→ Exercise details: Provide the count of lines below that include the word "chair", without any accompanying remarks.

→ Task data:
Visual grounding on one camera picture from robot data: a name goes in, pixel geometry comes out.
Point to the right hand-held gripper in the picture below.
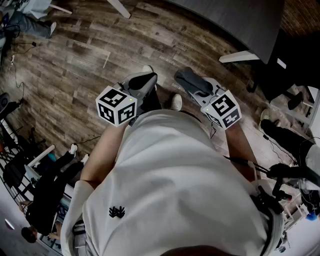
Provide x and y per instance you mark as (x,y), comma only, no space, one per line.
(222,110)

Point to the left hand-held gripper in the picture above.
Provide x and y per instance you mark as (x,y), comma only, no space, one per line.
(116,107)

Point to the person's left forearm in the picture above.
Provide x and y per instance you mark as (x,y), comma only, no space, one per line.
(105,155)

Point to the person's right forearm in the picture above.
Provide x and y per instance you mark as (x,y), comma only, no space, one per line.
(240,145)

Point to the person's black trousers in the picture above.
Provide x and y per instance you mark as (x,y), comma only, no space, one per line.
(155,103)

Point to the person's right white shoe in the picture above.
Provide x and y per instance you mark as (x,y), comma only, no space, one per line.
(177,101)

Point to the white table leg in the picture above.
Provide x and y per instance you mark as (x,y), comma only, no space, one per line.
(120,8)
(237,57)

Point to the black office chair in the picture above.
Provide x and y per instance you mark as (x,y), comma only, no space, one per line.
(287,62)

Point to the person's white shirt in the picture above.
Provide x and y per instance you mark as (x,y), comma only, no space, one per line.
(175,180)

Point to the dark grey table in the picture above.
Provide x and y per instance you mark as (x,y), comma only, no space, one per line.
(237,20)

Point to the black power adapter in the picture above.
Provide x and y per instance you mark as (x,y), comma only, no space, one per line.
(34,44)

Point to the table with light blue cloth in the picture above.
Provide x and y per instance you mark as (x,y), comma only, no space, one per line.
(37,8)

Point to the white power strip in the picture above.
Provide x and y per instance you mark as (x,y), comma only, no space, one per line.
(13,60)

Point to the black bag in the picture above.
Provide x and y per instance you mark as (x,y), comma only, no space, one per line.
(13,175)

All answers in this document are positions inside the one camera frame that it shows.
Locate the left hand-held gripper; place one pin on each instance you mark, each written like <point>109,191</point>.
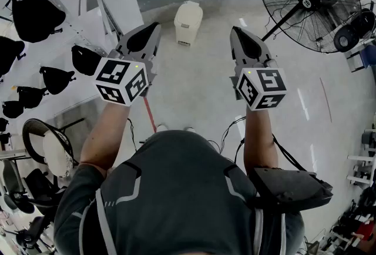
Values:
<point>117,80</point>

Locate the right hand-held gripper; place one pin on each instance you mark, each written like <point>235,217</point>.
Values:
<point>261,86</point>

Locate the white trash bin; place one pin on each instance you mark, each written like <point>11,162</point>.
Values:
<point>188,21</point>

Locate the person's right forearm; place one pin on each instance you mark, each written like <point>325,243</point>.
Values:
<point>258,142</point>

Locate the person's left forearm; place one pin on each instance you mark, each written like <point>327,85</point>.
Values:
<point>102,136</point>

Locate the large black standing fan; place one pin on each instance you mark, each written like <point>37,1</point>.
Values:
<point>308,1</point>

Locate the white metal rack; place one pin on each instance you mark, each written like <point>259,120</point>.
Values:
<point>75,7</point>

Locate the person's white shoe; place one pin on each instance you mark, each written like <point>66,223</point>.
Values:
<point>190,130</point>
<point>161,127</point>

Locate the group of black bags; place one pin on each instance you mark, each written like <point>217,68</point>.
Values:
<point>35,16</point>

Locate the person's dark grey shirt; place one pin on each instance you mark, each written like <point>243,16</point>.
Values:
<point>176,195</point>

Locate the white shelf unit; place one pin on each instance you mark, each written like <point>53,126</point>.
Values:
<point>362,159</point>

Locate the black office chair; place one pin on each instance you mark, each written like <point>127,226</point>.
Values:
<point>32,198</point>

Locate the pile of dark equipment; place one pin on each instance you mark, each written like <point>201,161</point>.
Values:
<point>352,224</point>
==
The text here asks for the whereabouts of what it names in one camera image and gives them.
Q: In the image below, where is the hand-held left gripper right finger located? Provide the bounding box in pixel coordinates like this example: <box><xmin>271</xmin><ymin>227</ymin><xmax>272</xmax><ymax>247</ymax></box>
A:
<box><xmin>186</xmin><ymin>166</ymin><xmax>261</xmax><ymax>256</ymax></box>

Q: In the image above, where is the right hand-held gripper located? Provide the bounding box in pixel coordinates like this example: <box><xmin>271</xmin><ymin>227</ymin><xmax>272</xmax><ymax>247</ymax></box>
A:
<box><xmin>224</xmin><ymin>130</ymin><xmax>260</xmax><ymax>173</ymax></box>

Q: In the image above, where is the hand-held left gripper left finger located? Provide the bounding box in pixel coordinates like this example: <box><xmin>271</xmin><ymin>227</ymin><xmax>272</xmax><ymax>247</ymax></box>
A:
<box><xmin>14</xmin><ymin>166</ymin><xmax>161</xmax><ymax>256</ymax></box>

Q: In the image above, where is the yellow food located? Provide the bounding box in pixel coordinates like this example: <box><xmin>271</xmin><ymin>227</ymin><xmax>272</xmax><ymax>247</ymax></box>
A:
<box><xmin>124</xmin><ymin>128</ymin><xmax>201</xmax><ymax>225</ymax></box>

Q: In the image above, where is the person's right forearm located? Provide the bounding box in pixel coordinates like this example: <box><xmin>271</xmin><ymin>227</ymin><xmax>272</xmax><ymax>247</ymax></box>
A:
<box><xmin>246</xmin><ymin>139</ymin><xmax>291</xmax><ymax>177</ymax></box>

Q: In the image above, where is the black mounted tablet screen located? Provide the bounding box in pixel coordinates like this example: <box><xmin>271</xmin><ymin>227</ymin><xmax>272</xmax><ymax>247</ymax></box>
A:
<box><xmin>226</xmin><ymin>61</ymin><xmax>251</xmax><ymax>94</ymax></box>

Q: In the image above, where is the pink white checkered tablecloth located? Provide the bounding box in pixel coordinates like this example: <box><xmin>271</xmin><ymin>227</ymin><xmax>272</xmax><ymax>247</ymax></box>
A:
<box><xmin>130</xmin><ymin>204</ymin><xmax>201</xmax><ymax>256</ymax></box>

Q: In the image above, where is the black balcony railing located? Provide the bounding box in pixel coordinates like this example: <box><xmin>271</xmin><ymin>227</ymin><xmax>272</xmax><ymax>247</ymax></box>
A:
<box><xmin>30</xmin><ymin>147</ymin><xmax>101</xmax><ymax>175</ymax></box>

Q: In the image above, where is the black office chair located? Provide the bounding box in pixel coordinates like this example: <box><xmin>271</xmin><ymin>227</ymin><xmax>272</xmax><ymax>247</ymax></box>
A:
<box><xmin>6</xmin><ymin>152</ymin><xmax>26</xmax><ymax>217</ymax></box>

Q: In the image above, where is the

→ Written answer: 3